Israeli Budget Brawl Shows Gaza War Splintering the Nation
The Netanyahu coalition looks shakier than ever as the country copes with slowing growth and rising unemployment.
Over 100,000 Israelis demonstrated with the hostages’ families in Tel Aviv in June against Prime Minister Benjamin Netanyahu, demanding an immediate ceasefire to secure the hostages’ release.
Photographer: Matan Golan/SOPA Images/Zuma Press
Inflation and unemployment are climbing, and gross domestic product is contracting, so tough measures are on the agenda. Israel’s finance minister slashes state subsidies for ultra-Orthodox men and tells them they can no longer spend their days in seminaries studying rabbinical texts. They need to find jobs. Jewish settlers in the occupied West Bank will lose tax benefits, he adds. The crisis requires all Israelis to sacrifice and contribute.
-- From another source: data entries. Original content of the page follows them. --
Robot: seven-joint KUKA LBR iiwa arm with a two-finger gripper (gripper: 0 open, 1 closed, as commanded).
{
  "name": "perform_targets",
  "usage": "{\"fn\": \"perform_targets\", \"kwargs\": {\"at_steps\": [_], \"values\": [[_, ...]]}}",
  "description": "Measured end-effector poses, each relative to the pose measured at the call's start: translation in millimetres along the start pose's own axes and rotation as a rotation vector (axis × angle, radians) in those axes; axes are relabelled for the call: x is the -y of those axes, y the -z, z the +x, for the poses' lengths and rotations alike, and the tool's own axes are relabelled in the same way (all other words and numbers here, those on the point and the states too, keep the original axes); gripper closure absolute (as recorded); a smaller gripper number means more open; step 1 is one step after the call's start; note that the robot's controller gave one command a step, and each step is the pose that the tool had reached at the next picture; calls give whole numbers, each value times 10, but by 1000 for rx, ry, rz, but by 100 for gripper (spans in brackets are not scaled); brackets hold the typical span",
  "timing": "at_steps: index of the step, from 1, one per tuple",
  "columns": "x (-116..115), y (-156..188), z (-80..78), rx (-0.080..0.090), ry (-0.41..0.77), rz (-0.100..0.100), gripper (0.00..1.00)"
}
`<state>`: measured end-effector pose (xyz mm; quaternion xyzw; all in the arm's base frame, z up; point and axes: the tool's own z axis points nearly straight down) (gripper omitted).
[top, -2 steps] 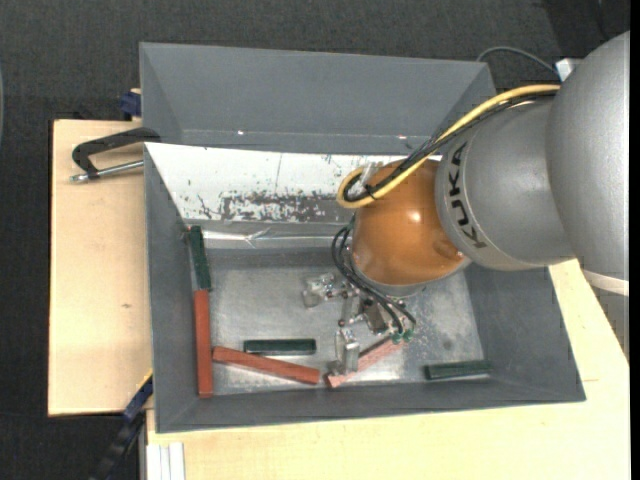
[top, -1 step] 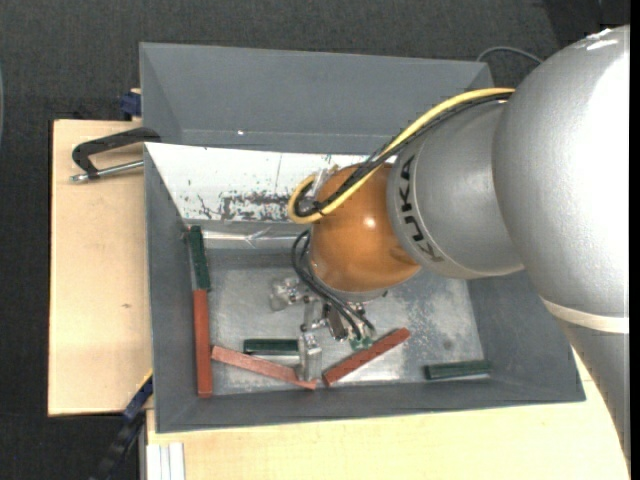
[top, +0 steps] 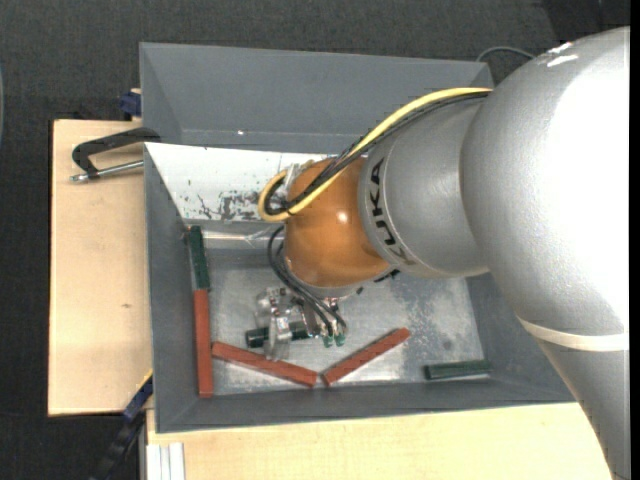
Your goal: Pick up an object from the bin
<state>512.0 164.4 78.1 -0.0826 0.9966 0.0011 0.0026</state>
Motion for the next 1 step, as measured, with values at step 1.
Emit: {"fn": "perform_targets", "kwargs": {"at_steps": [1], "values": [[0, 0, 1, 0, 0, 0, 100]]}}
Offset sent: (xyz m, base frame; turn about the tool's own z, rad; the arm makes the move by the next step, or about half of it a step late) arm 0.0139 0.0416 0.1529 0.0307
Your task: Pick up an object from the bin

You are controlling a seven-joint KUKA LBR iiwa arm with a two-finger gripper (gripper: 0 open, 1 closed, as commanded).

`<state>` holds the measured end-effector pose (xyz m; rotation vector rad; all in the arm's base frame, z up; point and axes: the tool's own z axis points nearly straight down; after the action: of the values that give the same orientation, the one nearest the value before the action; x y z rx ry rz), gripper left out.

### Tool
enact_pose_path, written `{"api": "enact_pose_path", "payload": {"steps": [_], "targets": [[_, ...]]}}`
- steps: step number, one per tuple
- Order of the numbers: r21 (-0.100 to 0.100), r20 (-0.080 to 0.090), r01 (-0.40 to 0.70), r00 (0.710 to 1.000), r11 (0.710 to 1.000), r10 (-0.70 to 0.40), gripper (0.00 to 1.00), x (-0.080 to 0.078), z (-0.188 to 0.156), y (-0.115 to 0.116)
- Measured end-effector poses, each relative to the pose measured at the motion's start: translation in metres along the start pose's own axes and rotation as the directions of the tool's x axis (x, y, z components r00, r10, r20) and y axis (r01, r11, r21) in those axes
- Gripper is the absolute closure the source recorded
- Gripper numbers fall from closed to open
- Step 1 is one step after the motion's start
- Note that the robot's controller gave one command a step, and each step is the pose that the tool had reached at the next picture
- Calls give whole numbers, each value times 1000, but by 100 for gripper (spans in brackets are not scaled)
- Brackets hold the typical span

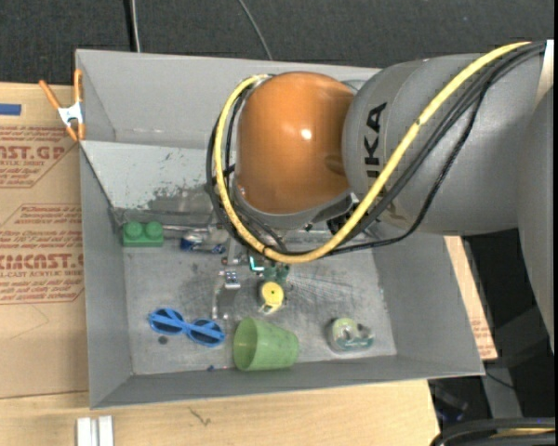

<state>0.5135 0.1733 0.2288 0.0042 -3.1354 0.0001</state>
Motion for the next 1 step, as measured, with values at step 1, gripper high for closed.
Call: {"api": "enact_pose_path", "payload": {"steps": [1], "targets": [[-4, 16, -30, 999, 1000, 30, 0, 26, 156, -8]]}}
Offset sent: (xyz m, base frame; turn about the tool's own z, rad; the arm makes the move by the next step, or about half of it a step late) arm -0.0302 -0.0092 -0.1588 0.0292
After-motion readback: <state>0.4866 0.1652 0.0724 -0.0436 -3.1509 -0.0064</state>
That might sound like something a sensible official today would say. As Israel closes in on a year of war in Gaza, it faces lowered credit ratings, falling exports and the risk of an even deeper economic slump. But those words weren’t uttered recently by anyone in government. They emerged from the lips of Benjamin Netanyahu when he was finance minister 21 years ago as he slashed spending, sold off state-controlled companies and helped turn Israel into a high-tech investment magnet, propelling it into the stratosphere of global wealth.